### [YOUR OBJECTIVE]
Spot each line in the records below where the word "annotation" occurs, then copy it.

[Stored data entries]
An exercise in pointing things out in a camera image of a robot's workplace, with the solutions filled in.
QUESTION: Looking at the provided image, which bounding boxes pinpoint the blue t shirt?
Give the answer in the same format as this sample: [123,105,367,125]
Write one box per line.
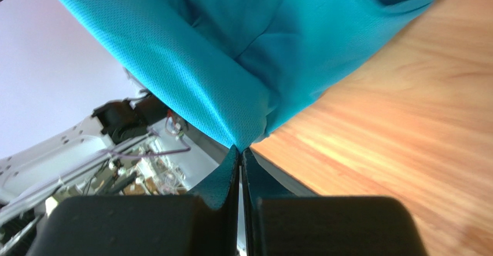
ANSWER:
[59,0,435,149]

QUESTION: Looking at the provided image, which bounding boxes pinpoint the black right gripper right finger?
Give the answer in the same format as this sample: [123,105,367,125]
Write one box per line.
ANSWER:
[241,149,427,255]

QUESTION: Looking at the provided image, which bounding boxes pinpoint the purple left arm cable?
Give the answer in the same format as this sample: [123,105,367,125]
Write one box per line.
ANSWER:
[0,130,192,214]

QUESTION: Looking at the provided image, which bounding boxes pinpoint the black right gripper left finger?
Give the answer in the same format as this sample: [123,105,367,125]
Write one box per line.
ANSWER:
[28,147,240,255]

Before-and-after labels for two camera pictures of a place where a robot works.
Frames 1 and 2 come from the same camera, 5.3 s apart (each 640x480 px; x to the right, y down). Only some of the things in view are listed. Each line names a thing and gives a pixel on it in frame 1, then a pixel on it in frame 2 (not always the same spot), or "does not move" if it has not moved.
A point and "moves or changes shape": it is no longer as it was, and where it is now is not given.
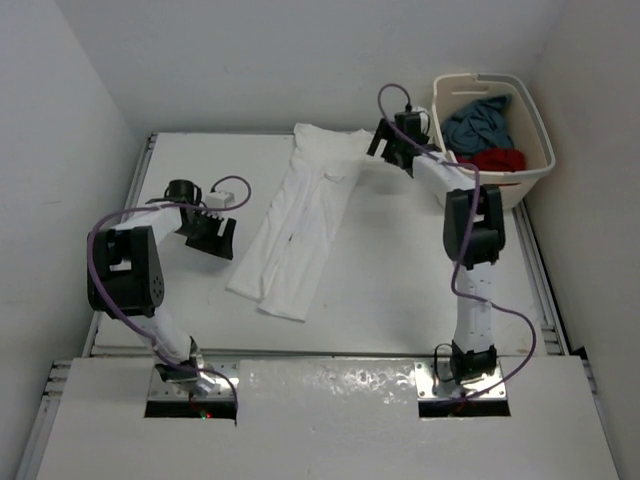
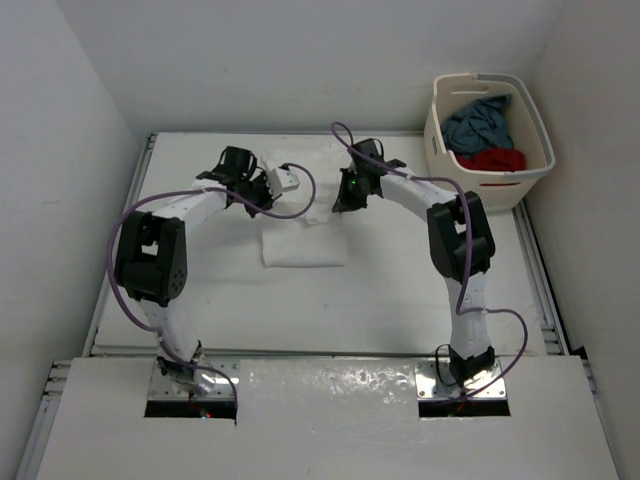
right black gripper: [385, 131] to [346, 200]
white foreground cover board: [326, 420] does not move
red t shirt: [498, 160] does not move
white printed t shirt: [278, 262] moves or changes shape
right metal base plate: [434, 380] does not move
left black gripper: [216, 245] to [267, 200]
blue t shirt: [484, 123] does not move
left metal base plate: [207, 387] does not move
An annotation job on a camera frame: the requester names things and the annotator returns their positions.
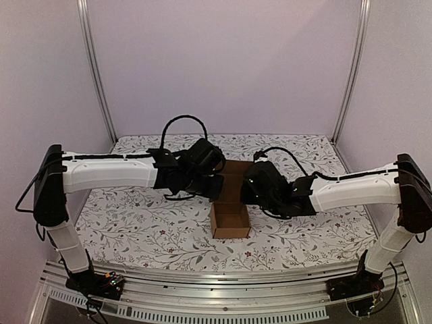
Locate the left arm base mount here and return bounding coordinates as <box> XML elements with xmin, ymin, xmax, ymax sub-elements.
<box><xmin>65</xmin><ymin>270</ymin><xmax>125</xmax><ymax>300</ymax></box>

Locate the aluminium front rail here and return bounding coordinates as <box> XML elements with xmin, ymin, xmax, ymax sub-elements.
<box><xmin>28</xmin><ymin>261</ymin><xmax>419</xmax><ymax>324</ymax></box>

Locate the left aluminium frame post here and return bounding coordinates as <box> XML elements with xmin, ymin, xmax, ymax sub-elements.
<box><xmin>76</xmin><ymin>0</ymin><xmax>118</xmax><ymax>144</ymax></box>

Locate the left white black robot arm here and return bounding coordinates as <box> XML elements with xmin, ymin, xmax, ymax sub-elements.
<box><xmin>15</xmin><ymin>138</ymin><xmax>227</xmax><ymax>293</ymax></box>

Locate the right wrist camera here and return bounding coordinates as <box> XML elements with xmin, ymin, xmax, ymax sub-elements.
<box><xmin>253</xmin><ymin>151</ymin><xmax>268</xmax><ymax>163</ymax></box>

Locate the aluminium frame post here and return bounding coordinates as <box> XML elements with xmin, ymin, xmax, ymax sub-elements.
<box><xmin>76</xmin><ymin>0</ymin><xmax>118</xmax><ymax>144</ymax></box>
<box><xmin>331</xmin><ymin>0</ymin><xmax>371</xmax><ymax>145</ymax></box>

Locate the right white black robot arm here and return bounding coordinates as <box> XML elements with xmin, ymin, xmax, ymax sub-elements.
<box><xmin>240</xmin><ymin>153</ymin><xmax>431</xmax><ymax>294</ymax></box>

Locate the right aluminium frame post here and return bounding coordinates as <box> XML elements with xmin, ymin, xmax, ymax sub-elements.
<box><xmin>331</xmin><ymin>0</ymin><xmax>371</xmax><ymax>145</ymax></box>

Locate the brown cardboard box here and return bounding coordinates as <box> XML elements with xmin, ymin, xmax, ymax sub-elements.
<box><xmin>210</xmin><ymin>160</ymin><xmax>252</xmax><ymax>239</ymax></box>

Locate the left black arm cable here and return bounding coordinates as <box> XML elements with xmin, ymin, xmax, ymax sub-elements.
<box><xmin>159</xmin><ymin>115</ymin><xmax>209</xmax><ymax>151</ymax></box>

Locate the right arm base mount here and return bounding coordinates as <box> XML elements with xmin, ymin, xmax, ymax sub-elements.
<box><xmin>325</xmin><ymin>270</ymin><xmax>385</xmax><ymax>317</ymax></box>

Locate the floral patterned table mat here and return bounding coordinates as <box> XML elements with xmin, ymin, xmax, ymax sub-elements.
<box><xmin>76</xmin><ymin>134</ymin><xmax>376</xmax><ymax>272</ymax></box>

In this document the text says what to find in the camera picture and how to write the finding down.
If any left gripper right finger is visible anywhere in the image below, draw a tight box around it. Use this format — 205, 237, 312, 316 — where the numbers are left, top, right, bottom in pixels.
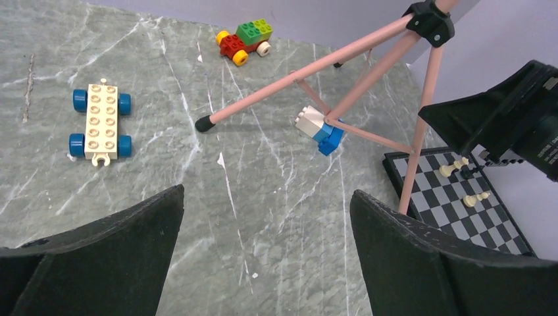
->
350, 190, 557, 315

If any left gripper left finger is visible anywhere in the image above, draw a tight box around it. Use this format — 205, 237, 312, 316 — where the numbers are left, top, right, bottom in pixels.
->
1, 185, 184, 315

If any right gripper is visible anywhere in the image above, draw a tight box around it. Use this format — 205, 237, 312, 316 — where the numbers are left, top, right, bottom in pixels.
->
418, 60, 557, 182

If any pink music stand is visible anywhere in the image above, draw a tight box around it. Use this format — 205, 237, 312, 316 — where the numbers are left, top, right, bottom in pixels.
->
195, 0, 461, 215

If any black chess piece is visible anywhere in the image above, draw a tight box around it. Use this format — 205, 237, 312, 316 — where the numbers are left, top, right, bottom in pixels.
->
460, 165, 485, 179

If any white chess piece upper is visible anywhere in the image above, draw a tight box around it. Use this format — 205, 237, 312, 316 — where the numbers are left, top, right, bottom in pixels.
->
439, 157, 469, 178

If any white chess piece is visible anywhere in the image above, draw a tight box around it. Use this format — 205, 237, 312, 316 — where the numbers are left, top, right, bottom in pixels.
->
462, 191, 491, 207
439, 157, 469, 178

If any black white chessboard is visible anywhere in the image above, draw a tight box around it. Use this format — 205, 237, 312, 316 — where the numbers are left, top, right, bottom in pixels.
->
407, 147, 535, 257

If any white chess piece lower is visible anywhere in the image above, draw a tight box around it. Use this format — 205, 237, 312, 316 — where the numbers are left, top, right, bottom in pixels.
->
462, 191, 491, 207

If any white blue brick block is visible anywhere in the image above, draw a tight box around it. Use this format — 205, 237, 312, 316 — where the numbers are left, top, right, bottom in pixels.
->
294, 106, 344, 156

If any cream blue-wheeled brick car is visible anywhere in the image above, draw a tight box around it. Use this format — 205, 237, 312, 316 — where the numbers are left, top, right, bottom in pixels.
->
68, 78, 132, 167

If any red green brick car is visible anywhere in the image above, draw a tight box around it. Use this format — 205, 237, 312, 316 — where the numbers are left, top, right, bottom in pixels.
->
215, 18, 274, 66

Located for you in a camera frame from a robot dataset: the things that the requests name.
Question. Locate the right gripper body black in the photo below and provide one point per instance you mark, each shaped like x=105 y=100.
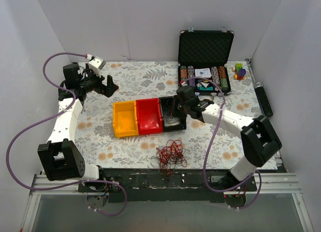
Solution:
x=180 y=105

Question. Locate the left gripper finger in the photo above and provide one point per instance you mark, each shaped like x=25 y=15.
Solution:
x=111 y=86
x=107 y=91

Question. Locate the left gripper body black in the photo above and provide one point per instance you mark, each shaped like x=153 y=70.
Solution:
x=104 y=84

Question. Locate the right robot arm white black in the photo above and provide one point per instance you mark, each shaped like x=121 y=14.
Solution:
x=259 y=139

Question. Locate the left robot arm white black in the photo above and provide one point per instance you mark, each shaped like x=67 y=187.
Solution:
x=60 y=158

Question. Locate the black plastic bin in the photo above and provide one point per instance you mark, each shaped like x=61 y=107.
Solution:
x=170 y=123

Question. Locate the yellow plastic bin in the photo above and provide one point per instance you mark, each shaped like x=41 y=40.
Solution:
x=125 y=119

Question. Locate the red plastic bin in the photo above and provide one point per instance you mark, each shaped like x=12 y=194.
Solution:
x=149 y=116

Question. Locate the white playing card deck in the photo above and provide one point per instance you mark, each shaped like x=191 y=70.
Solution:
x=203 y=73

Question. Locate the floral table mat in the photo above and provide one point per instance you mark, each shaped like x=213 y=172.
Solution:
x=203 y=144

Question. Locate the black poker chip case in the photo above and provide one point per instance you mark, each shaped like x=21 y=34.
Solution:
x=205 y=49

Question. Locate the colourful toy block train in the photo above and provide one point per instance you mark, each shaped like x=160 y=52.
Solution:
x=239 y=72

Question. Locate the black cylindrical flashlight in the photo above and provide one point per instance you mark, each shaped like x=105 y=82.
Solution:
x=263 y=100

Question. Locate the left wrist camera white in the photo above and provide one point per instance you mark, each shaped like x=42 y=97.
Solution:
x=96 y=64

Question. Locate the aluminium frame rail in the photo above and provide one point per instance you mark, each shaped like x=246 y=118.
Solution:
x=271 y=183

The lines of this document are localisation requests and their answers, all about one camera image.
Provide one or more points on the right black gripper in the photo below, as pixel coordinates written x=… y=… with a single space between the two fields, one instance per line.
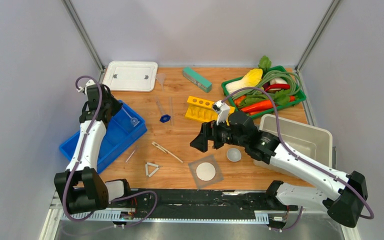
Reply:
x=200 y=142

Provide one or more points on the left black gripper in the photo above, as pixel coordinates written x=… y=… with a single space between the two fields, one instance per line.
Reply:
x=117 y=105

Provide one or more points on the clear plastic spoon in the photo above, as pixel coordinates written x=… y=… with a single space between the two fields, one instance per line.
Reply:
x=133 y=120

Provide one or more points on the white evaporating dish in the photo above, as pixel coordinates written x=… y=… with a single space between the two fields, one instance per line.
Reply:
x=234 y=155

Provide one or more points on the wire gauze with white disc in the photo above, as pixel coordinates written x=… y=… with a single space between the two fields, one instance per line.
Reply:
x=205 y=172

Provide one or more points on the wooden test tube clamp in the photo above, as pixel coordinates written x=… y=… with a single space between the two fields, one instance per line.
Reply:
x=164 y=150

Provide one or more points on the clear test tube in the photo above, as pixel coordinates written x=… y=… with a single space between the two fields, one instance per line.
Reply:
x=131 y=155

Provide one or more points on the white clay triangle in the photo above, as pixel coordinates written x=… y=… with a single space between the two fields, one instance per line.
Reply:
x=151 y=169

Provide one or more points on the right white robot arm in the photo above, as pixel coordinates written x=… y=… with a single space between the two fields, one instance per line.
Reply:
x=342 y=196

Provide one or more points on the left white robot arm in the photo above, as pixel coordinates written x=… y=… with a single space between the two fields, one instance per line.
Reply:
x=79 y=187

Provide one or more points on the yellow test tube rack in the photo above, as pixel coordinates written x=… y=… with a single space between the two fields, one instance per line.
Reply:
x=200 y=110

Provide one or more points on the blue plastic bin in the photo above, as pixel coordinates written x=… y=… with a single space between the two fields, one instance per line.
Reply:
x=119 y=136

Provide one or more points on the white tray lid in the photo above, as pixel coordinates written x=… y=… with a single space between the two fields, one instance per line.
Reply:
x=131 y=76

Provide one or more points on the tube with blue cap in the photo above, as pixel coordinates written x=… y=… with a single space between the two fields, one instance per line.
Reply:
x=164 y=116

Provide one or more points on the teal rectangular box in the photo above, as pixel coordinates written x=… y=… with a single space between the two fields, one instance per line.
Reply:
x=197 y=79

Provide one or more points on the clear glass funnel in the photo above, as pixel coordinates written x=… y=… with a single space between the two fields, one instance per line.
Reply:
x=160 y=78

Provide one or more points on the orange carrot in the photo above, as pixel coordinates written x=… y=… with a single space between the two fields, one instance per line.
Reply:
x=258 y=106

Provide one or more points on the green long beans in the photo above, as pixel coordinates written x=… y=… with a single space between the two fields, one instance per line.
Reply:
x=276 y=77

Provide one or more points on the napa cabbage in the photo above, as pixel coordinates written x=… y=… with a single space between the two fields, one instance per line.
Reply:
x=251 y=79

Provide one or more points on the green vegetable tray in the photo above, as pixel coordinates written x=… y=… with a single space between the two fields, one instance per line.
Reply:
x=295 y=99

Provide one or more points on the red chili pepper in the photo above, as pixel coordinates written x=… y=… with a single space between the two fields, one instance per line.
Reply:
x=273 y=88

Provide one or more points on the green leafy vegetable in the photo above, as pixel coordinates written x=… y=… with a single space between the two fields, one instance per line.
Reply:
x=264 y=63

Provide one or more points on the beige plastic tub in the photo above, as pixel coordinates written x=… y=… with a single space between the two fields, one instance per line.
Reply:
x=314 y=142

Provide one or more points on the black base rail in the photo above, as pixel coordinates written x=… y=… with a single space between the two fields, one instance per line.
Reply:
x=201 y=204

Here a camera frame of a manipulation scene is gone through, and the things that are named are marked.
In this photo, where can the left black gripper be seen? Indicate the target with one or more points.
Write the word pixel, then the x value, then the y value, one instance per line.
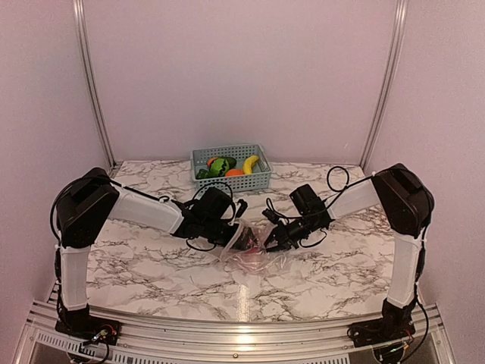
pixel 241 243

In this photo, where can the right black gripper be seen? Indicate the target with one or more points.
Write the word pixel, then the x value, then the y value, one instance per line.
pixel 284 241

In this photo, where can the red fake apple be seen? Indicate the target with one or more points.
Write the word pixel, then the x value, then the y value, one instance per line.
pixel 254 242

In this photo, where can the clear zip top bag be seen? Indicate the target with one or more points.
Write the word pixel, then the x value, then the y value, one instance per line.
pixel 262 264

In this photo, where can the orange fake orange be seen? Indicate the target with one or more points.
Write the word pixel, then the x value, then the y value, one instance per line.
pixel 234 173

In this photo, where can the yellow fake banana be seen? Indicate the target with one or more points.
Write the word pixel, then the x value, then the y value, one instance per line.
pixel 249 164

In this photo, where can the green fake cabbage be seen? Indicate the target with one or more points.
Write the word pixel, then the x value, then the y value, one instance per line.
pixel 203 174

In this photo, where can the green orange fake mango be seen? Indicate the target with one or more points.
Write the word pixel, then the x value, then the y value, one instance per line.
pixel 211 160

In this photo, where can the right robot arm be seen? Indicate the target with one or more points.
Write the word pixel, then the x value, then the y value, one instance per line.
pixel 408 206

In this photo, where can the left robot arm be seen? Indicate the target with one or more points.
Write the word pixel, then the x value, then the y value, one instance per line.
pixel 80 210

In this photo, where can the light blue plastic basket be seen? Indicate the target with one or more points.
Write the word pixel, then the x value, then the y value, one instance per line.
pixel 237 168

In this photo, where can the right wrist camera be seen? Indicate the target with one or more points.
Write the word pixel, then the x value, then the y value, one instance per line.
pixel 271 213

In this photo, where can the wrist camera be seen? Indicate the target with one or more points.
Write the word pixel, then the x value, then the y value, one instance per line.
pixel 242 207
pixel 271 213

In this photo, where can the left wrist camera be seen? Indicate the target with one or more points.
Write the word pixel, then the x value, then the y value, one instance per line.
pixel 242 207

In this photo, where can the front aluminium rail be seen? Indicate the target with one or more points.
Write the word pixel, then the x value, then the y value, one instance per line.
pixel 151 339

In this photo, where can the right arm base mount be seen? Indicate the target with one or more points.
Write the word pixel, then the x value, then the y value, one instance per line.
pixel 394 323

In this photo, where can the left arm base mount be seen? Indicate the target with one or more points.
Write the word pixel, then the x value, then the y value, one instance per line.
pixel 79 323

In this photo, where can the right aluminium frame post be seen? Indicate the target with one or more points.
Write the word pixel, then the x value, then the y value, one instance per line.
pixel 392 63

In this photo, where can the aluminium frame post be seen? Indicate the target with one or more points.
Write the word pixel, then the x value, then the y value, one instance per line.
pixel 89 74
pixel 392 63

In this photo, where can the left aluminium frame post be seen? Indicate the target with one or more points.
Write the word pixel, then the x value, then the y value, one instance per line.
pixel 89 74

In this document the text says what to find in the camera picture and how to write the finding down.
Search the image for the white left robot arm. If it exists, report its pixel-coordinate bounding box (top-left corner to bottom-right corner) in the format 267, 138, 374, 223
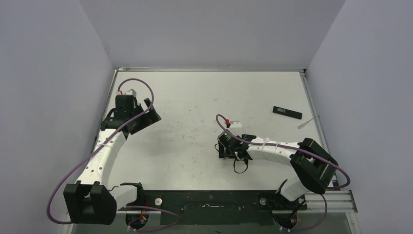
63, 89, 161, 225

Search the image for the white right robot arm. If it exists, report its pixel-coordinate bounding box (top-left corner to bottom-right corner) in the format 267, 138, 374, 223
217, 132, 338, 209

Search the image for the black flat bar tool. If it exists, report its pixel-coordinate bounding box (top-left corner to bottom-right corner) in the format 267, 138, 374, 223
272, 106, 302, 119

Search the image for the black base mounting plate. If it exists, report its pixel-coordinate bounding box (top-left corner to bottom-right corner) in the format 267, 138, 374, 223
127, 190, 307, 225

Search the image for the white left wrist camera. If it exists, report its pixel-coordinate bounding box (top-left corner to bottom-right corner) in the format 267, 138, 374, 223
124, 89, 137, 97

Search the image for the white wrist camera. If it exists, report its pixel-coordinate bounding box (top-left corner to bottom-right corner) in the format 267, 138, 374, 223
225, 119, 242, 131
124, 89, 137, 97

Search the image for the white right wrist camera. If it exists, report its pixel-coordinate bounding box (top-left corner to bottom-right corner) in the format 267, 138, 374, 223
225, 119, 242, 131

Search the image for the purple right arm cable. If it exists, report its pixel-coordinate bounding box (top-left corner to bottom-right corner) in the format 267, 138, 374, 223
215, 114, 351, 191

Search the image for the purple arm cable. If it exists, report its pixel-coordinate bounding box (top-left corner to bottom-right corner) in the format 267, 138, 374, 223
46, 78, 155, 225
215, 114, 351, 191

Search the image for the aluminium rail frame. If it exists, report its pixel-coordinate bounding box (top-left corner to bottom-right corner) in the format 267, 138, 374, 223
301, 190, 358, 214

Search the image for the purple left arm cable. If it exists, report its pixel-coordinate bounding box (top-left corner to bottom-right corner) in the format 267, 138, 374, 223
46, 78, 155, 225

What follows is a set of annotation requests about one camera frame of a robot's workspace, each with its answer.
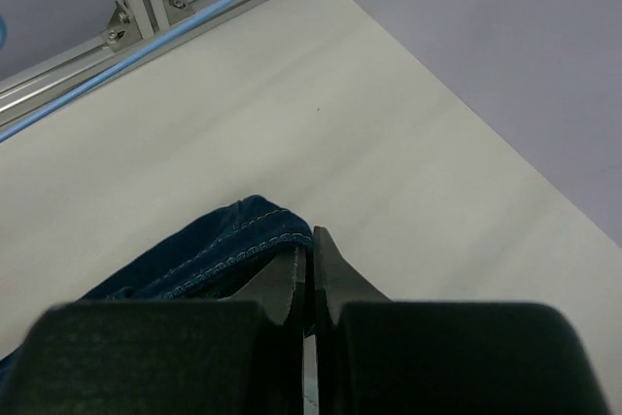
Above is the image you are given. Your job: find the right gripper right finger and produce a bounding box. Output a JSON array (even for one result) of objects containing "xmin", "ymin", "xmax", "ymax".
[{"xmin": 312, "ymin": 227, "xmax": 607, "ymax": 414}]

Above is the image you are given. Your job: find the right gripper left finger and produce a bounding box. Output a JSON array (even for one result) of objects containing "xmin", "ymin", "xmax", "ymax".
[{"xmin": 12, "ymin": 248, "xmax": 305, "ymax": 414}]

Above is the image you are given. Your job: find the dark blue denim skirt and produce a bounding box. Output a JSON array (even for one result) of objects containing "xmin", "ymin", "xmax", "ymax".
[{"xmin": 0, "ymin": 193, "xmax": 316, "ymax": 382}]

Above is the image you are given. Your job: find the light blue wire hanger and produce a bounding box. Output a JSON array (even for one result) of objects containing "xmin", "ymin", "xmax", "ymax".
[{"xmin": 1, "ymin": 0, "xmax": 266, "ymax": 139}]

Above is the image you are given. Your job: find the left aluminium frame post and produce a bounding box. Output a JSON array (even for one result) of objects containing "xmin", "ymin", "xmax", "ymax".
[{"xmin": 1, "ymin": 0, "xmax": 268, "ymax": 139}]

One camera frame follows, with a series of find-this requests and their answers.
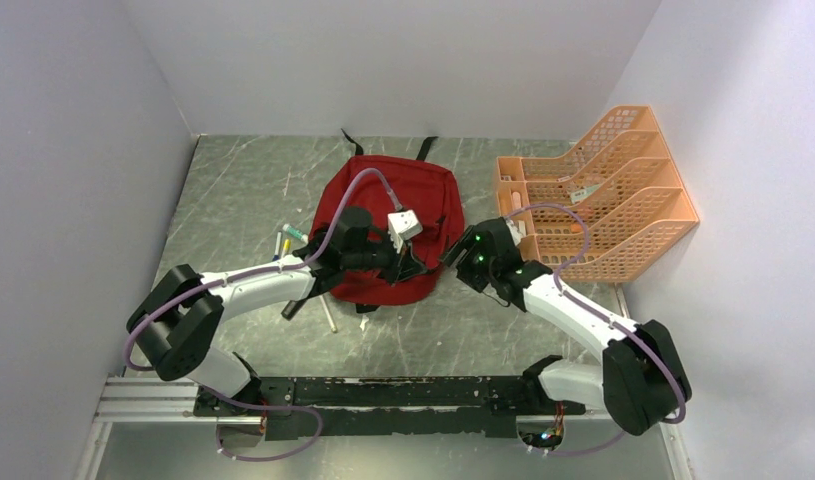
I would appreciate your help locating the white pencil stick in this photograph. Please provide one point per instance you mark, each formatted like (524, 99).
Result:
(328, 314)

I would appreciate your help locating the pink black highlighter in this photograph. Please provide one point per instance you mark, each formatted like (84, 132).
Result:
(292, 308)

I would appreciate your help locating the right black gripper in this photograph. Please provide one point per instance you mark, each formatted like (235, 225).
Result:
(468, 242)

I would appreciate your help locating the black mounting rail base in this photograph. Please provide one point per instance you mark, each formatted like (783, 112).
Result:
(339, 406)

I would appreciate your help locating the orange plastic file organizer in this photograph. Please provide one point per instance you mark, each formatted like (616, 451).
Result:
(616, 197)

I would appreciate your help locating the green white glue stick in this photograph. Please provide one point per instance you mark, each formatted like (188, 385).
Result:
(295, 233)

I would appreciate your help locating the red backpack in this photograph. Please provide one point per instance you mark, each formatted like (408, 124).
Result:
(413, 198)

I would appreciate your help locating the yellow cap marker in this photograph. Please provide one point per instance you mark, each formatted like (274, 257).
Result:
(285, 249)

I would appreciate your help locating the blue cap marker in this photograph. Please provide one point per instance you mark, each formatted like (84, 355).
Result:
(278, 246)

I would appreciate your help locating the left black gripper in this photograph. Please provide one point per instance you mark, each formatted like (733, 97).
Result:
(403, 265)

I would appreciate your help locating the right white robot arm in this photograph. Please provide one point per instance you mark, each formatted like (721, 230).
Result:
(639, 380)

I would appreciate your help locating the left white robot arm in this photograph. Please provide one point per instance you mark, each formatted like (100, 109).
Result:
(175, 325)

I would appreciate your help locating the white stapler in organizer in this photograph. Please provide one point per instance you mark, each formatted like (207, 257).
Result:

### [TASK RESULT]
An annotation job on a camera frame: the requester names things and the annotator returns their positions.
What follows is a set of annotation requests about one camera frame of a robot's workspace, each with its answer.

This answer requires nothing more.